* **About this task**
The output is a word-for-word repeat of the listing below, free of images.

────

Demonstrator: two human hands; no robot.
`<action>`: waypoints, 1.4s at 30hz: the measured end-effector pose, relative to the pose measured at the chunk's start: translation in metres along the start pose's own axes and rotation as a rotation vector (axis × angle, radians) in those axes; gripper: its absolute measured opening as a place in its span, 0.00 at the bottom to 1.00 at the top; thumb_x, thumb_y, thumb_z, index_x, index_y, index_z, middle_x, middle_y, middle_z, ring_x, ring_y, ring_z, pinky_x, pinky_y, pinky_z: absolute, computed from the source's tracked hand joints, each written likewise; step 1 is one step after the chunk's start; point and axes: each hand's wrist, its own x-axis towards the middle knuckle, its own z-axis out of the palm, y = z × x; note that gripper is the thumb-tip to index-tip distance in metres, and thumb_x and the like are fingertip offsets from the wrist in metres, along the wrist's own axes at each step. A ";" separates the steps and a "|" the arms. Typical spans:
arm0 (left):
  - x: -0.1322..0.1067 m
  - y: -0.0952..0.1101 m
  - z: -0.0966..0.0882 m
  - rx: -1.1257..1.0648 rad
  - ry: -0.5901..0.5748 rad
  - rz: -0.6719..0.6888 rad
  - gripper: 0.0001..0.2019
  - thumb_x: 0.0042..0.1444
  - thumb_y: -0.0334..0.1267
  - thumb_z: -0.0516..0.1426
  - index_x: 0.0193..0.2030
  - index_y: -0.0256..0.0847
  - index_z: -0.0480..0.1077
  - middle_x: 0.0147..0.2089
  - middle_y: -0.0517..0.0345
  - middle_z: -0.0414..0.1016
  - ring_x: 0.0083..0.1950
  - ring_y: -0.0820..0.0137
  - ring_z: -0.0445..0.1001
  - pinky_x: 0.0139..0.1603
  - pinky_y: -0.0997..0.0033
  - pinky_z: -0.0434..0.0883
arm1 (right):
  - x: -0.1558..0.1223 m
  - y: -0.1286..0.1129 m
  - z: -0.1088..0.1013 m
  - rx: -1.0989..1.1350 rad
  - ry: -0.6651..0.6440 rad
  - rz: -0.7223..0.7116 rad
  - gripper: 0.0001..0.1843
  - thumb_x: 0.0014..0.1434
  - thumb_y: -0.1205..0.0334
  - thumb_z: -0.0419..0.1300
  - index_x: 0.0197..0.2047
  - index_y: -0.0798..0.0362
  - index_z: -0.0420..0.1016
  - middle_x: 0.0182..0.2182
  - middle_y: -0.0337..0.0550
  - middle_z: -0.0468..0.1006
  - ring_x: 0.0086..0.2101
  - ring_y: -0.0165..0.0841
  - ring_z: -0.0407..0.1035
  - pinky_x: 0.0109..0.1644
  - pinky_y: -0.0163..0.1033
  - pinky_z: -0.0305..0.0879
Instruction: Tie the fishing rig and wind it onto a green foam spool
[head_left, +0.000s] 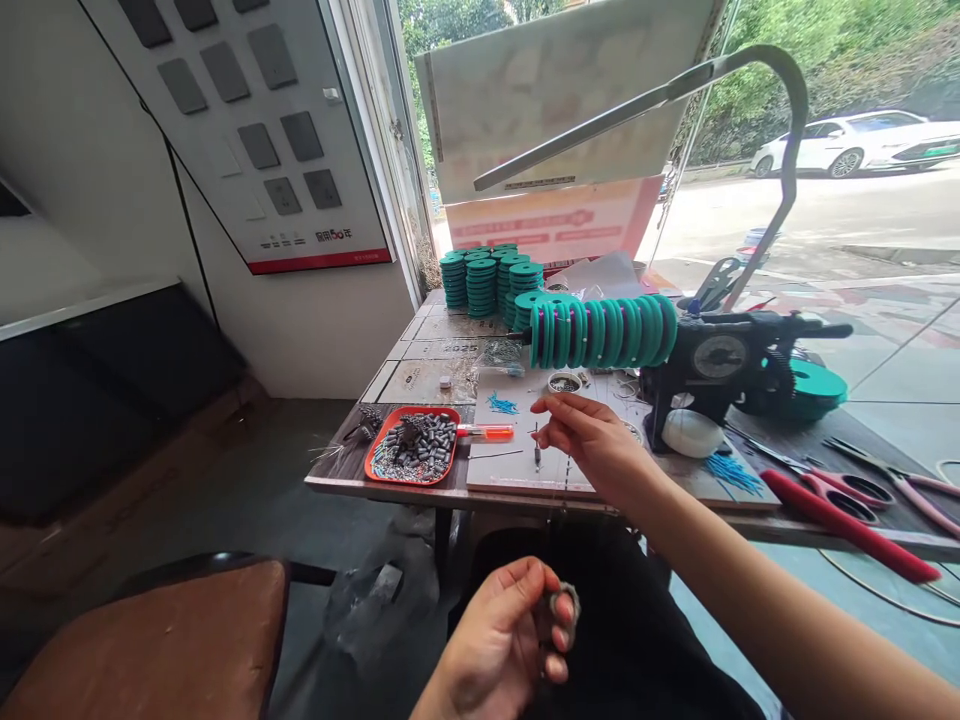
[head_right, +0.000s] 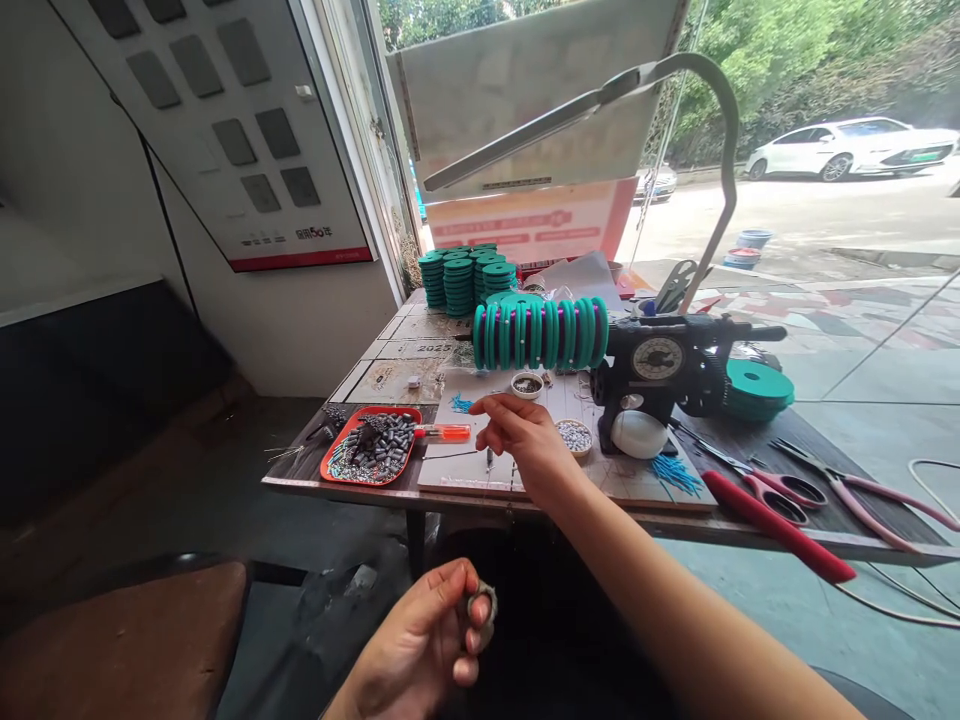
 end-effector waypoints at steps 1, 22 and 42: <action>0.000 0.000 0.000 -0.007 -0.001 -0.002 0.10 0.47 0.40 0.59 0.28 0.39 0.63 0.24 0.65 0.66 0.21 0.84 0.64 0.18 0.87 0.56 | 0.000 0.000 0.000 0.000 0.002 0.001 0.39 0.39 0.37 0.60 0.44 0.62 0.64 0.14 0.34 0.48 0.25 0.15 0.59 0.35 0.22 0.57; 0.000 -0.006 0.002 -0.033 0.112 0.020 0.07 0.47 0.38 0.57 0.27 0.38 0.63 0.23 0.62 0.69 0.20 0.82 0.65 0.17 0.86 0.64 | 0.001 -0.002 -0.001 -0.003 0.025 0.032 0.44 0.36 0.35 0.59 0.46 0.64 0.62 0.15 0.33 0.49 0.24 0.16 0.60 0.37 0.23 0.58; 0.035 0.058 0.037 1.007 0.553 0.789 0.11 0.51 0.42 0.54 0.41 0.46 0.69 0.35 0.61 0.73 0.30 0.79 0.66 0.35 0.80 0.63 | -0.046 0.035 -0.019 -0.111 -0.011 0.137 0.43 0.43 0.35 0.57 0.48 0.65 0.61 0.35 0.44 0.65 0.36 0.16 0.63 0.44 0.20 0.64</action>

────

* **Answer box**
Demonstrator: two human hands; no robot.
`<action>`: waypoints, 1.4s at 30hz: the measured end-effector pose, relative to the pose measured at the chunk's start: translation in metres along the start pose's own axes and rotation as a rotation vector (axis × angle, radians) in those axes; gripper: its absolute measured opening as a place in its span, 0.00 at the bottom to 1.00 at the top; thumb_x, thumb_y, thumb_z, index_x, index_y, index_z, middle_x, middle_y, middle_z, ring_x, ring_y, ring_z, pinky_x, pinky_y, pinky_z: absolute, computed from the source's tracked hand joints, each written likewise; step 1 is one step after the chunk's start; point and axes: each hand's wrist, its own x-axis towards the middle knuckle, its own z-axis out of the palm, y = z × x; note that gripper is the thumb-tip to index-tip distance in metres, and thumb_x and the like are fingertip offsets from the wrist in metres, along the wrist's own axes at each step. A ";" separates the steps and a "|" the arms. Typical spans:
arm0 (left):
  - x: -0.1322..0.1067 m
  - y: -0.0952..0.1101 m
  - z: -0.0966..0.0882 m
  - rx: -1.1257..1.0648 rad
  - ry: -0.5901..0.5748 rad
  - rz: -0.6719..0.6888 rad
  - gripper: 0.0001..0.2019
  - thumb_x: 0.0042..0.1444
  - thumb_y: -0.0334..0.1267
  - thumb_z: -0.0516..0.1426
  - index_x: 0.0193..0.2030
  - index_y: -0.0256..0.0847
  - index_z: -0.0480..0.1077
  - middle_x: 0.0147..0.2089
  - middle_y: -0.0517..0.0345
  - middle_z: -0.0414..0.1016
  - ring_x: 0.0083..0.1950
  - ring_y: -0.0820..0.0137
  - ring_z: -0.0445..0.1001
  - pinky_x: 0.0139..0.1603
  - pinky_y: -0.0997..0.0033
  - pinky_z: -0.0434..0.0883
arm1 (right):
  - x: -0.1558..0.1223 m
  - y: -0.1286..0.1129 m
  - z: -0.1088..0.1013 m
  - rx: -1.0989..1.1350 rad
  - ry: -0.6651..0.6440 rad
  - rz: -0.7223..0.7116 rad
  - gripper: 0.0001..0.1843
  - thumb_x: 0.0014..0.1434
  - thumb_y: -0.1205..0.0334
  - thumb_z: -0.0419..0.1300
  - index_x: 0.0197..0.2047
  - index_y: -0.0798..0.0362
  - index_z: -0.0420..0.1016
  - middle_x: 0.0182..0.2182
  - middle_y: -0.0337..0.0550
  - middle_z: -0.0468..0.1006
  - ring_x: 0.0086..0.2101
  - ring_y: -0.0165..0.0841
  - ring_z: -0.0407..0.1035
  - pinky_x: 0.0109..0.1644
  - pinky_y: -0.0163..0.1033
  - pinky_z: -0.0305..0.0879
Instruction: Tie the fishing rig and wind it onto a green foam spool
[head_left, +0.000s] 
[head_right, +0.000s] 
 end-effector waypoints at steps 1, 22 and 42: <action>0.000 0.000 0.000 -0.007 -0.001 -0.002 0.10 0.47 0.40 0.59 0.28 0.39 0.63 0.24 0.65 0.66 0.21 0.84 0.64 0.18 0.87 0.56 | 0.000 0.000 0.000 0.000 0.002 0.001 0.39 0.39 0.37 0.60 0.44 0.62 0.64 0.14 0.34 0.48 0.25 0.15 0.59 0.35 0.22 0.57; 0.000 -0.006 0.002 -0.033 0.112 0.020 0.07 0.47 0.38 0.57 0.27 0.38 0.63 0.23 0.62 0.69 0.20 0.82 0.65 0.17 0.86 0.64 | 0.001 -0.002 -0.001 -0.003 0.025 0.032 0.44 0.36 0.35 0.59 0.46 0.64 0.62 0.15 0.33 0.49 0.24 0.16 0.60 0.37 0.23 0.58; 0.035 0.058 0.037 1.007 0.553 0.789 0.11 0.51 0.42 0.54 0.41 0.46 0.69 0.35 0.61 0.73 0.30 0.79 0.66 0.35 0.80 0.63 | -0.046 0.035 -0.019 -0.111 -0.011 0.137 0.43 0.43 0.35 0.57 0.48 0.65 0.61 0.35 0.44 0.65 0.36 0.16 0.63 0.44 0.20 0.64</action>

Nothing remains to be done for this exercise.